- **Work request**
After counting the lines below that contain "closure", reply with that number alone.

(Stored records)
◇ ◇ ◇

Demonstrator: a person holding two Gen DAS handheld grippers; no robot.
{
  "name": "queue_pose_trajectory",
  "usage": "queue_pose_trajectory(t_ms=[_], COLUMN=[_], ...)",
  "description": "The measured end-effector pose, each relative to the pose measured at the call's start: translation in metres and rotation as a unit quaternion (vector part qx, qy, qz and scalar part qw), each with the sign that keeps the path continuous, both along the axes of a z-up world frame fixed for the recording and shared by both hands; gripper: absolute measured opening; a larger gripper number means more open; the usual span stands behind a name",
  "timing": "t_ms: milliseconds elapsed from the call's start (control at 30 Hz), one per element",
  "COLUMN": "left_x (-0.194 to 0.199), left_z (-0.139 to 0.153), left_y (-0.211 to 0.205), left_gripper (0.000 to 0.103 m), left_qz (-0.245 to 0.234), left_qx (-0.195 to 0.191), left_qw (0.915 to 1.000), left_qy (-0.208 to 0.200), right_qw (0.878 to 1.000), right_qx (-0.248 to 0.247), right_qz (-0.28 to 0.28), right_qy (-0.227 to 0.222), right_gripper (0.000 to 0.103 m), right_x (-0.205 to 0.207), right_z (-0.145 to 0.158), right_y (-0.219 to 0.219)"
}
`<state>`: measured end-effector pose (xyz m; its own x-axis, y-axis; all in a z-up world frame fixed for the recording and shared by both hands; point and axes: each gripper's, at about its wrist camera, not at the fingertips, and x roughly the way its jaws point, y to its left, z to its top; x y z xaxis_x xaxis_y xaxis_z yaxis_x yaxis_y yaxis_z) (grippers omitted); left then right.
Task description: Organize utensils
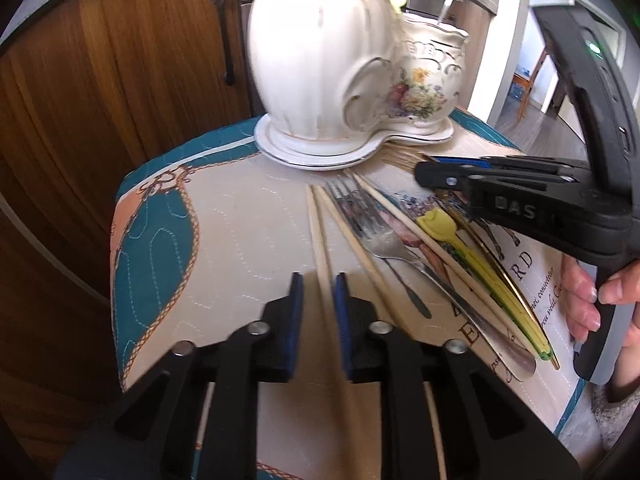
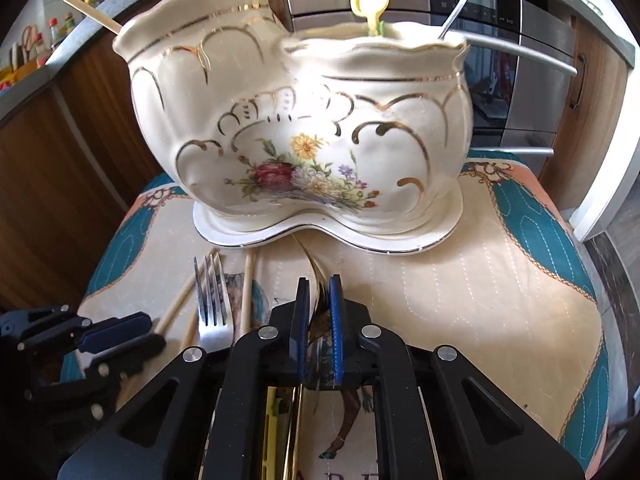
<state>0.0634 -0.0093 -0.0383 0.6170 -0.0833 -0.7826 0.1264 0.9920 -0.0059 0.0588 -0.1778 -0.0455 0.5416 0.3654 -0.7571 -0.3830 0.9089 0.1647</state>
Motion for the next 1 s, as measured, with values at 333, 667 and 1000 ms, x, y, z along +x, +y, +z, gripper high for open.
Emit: queue_pose_trajectory(t_ms=[333,667,1000], left_x=[-0.007,-0.023,-0.041], left_z=[-0.001,0.028,0.065], left_y=[0.007,0.009,0.018], left_gripper=[0.006,0.006,0.006], left_qz=[0.004,0.000,0.006], left_qx=[-0.009,-0.026,-0.050], left_qw=[1.0000,0.9986,0.9918], left_qy=[0.001,-0.045,-0.117], right_qw=[0.999,0.990,0.969], right_qx=[0.032,0.088,0.124], right_qz=[0.015,0.023,-0.010], right_qy=[-0.037,-0.106,-0.213], right_gripper=[0.006,0.005,0.004], right_x=[-0.028,-0.060,-0.084], right_z=[0.024,0.068,0.109], right_y=[-0.020,-0.052,-0.073])
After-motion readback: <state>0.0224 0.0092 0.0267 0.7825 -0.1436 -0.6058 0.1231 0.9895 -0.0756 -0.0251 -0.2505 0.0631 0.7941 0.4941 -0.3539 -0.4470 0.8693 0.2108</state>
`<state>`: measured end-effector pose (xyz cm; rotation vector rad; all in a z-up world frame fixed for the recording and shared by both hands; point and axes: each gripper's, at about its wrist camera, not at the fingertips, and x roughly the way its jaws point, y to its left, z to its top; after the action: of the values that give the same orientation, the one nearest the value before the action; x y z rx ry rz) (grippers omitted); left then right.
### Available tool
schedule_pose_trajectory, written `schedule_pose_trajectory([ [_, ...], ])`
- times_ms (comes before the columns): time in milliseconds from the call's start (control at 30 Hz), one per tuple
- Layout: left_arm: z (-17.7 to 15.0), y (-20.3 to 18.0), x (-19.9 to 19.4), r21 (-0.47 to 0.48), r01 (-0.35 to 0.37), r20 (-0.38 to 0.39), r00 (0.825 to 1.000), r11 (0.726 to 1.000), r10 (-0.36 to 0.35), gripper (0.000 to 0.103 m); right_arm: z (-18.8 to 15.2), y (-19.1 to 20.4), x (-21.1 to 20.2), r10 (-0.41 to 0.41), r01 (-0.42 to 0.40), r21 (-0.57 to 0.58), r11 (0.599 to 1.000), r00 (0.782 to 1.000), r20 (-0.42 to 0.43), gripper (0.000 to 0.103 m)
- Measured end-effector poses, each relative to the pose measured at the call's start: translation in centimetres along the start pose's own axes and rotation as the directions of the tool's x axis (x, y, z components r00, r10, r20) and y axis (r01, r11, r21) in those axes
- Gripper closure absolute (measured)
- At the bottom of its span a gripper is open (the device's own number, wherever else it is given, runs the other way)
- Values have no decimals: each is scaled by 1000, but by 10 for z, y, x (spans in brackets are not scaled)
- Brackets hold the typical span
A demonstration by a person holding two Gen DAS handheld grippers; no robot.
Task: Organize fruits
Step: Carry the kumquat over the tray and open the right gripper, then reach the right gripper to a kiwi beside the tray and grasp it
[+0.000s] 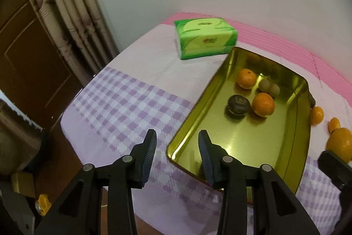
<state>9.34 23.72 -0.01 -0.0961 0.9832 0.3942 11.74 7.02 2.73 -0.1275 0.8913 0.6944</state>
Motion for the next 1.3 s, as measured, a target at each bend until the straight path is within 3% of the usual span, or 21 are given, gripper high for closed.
schedule_pose_trajectory([
  [333, 7, 44, 2, -172, -93, 4, 995, 981, 95, 61, 17, 6, 46, 22, -23, -1, 1000, 997, -67, 68],
  [967, 6, 28, 1, -108, -67, 11, 998, 992, 68, 54, 26, 29, 119, 44, -46, -9, 999, 983, -179, 67],
  [1167, 6, 25, 0, -98, -62, 7, 998, 993, 63, 53, 35, 13, 91, 82, -79, 37, 996, 994, -74, 63],
  [1300, 5, 23, -1, -96, -58, 8, 998, 994, 60, 50, 28, -30, 49, -17, 18, 33, 999, 1000, -13, 63],
])
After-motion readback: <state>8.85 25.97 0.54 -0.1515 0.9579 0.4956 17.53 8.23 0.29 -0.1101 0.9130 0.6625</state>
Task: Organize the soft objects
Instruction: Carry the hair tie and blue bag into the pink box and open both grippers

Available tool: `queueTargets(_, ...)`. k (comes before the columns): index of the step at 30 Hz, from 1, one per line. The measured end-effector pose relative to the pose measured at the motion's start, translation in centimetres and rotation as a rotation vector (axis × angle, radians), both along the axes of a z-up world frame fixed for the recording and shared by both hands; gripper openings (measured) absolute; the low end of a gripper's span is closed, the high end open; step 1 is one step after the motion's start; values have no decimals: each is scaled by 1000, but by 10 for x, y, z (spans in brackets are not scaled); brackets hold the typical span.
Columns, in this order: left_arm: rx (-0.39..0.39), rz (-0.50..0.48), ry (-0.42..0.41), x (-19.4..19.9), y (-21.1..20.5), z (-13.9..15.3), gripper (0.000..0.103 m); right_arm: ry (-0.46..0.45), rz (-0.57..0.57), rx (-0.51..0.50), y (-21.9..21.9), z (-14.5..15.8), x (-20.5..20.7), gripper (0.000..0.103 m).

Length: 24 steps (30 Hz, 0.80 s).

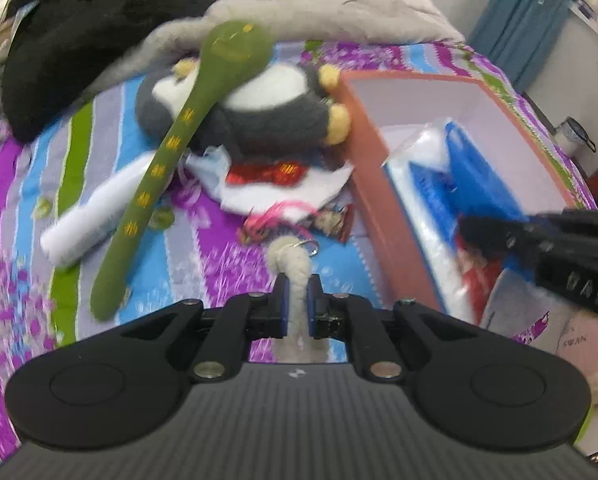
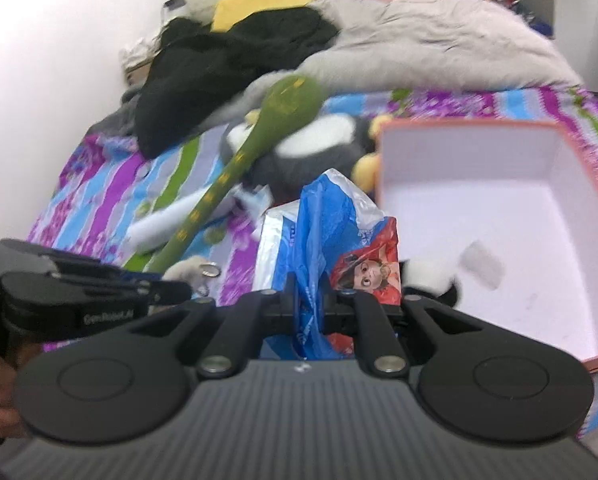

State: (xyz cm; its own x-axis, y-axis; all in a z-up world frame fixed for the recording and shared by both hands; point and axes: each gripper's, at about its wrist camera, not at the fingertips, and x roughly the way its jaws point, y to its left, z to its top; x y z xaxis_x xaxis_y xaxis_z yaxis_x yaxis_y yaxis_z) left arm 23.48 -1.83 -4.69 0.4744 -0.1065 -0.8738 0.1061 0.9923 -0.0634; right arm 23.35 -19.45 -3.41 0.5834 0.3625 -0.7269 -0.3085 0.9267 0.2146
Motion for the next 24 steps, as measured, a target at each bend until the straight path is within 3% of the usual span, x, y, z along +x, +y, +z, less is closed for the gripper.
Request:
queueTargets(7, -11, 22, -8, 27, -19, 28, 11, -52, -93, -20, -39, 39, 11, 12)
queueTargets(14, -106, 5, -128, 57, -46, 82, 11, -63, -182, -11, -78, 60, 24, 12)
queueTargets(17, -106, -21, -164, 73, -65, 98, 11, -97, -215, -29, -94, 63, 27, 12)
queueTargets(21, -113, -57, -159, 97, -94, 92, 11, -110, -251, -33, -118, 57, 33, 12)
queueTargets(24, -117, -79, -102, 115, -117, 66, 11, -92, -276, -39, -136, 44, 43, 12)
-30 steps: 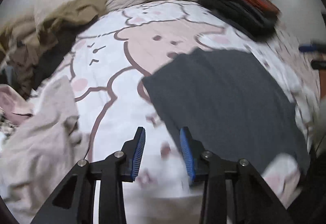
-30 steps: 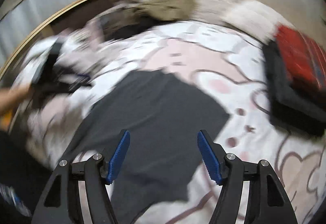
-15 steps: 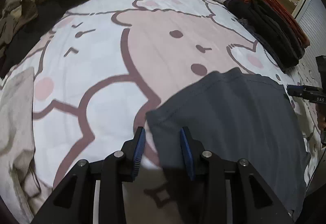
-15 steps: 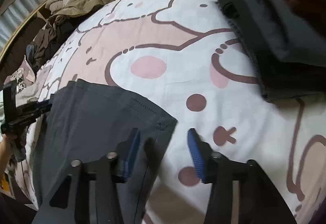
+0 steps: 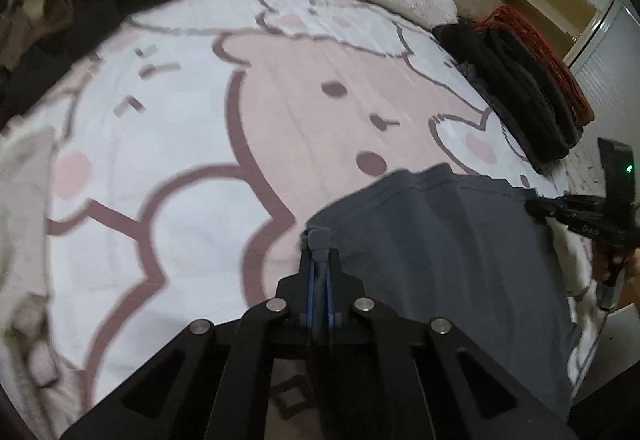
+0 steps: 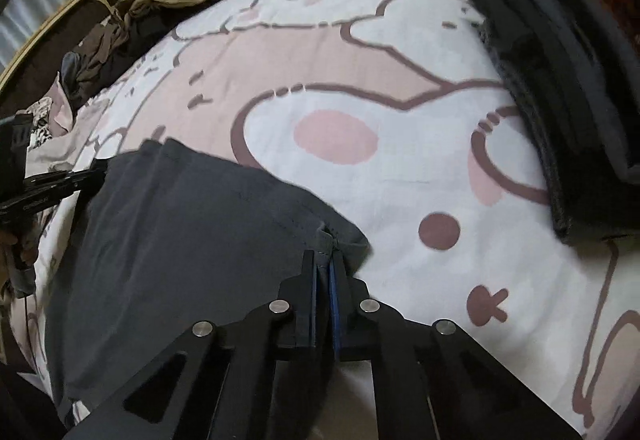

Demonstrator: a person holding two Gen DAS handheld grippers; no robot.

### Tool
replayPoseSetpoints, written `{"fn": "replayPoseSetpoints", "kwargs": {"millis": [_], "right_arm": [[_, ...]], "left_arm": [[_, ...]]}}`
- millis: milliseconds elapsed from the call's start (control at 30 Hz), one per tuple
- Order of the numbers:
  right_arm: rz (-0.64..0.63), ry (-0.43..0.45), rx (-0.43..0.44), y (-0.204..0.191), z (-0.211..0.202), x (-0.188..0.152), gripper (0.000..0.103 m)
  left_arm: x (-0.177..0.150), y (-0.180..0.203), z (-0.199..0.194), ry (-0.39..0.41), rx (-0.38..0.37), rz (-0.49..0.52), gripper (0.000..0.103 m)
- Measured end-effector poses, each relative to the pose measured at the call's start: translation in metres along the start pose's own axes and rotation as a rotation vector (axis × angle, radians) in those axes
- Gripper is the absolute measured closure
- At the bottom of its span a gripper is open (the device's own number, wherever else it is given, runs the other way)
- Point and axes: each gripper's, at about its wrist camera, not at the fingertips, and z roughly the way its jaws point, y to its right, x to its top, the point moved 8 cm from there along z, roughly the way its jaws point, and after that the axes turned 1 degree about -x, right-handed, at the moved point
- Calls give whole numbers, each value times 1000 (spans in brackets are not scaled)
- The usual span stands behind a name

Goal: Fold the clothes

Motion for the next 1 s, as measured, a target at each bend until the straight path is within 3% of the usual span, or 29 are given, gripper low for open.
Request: {"fn": "replayPoseSetpoints", "kwargs": {"millis": [367, 533, 633, 667, 700, 733, 767, 800, 867, 1000], "right_arm": [[-112, 261, -89, -27, -55, 89, 98], [-149, 226, -170, -27, -9, 105, 98], [-156, 153, -213, -25, 32, 102, 97], [-150, 123, -230, -22, 42, 99, 93], [-139, 100, -255, -18, 50, 96, 69], [-129, 91, -278, -13, 52, 94, 36], [-120, 96, -304, -8, 51, 93, 26], [-116, 120, -331, -3, 45, 93, 23], [-93, 146, -350, 7, 29, 91, 23], [67, 138, -247, 30, -6, 67, 23]], "left_arm": [[46, -36, -76, 247, 127, 2, 99], [49, -56, -35, 167, 200, 10, 98], [39, -69, -8, 91, 221, -12, 95], [35, -73, -4, 71, 223, -28, 92], [31, -78, -3, 59, 225, -42, 88], [28, -82, -8, 60, 222, -54, 78], [24, -84, -15, 66, 215, -64, 72], [19, -87, -25, 73, 203, -75, 64], [4, -87, -42, 69, 166, -90, 63], [-41, -71, -64, 11, 82, -88, 64]]}}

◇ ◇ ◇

- **Reply**
2